Beyond this, if you are not educated in supporting the needs of clients who have used hormone replacement therapy, utilized the services of a sperm donor, who have multiple committed partners etc, then your care is likely exclusionary by default.
The heart of midwifery is providing our clients with individualized care. And to accomplish this, we are obliged to seek education and training to care for the clients we may serve - and it isn’t just heterosexual cis-gendered people who become pregnant.
Some recommendations for more inclusive midwifery practice:
Edit your practice forms (medical history, prenatal records, birth certificate worksheet etc) to reflect gender identity options (and pronouns!), sexuality options, and relationship configurations. This can be as simple as a comment box that asks “What pronouns do you use?” or “How do you describe your gender identity?”
Get competency training and education on serving these populations! Really, this probably should be #1, as you need to have a solid understanding of how to adjust your care to make sure you are addressing the health and social needs of LGBTQ+ populations before reflecting a front of inclusivity (IMO). There are some amazing options for healthcare providers and birth workers available! Here are a few:
Maia Midwifery & Fertility Training: runs recurring courses on servings trans and genderqueer populations and LGBTQ+ families.
Cornerstone Doula Trainings: Offers a class supporting trans, and gender non conforming clients led by Tristan Reese (I’ll be at this in November! Join me there).
OHSU school of Medicine in Portland: Offers various classes on LGBTQ+ inclusivity and health. There is an upcoming class on trans health in about a week that would be great to get in on (I would be here too, but am going to be out of town).
Birth is for Every Body: TONS of amazing continuing education resources available on this list. Many are free and freaking awesome!
Adjust your advertising and your imagery to reflect more diverse demographics. Let these families know they are welcome and a part of the clientele you serve. Include lesbians, genderqueer, or trans individuals in your website or social media imagery (with their permission). Representation matters!

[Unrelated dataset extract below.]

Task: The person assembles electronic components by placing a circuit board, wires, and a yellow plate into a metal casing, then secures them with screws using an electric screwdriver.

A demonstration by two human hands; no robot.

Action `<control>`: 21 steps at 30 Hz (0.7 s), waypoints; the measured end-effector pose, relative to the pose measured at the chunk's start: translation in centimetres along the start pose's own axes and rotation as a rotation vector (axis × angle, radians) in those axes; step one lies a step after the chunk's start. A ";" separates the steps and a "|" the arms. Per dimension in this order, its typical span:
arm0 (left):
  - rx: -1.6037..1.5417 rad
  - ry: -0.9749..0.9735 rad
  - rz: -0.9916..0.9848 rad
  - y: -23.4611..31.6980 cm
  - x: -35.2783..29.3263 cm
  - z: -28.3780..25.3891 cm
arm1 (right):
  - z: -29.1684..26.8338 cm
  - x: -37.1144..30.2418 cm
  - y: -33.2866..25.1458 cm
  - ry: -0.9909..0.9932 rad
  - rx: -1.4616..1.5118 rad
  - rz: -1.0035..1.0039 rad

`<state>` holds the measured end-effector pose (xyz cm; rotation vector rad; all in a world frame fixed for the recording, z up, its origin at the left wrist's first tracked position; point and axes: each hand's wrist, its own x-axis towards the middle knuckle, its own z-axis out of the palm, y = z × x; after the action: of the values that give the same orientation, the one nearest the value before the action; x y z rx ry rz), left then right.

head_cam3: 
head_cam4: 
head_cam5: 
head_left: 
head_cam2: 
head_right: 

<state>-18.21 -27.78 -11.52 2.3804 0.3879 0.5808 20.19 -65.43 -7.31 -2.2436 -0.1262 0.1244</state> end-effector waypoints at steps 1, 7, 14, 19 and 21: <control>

Be diligent about your language, police your internal biases, and apologize for your mistakes. Come on, be an adult. Be sensitive to how your assumptions might hurt somebody (even accidentally) and make it right when you mess up. I am by no means perfect at this, and mess up ALL THE TIME. What matters is that you commit yourself to being inclusive, and keep adjusting and growing as you learn how to do this better and better.
Ask questions, and keep learning. Don’t assume that just because you took one class means you now know everything. Stay humble, and ask questions of each client that comes into your care. “How do YOU identify?” “How can I serve YOU?” “What needs do YOU have?”
Birth workers, we can do better! Creating a midwifery community that focuses on inclusivity it important. What ways do you foster inclusivity in your own practices?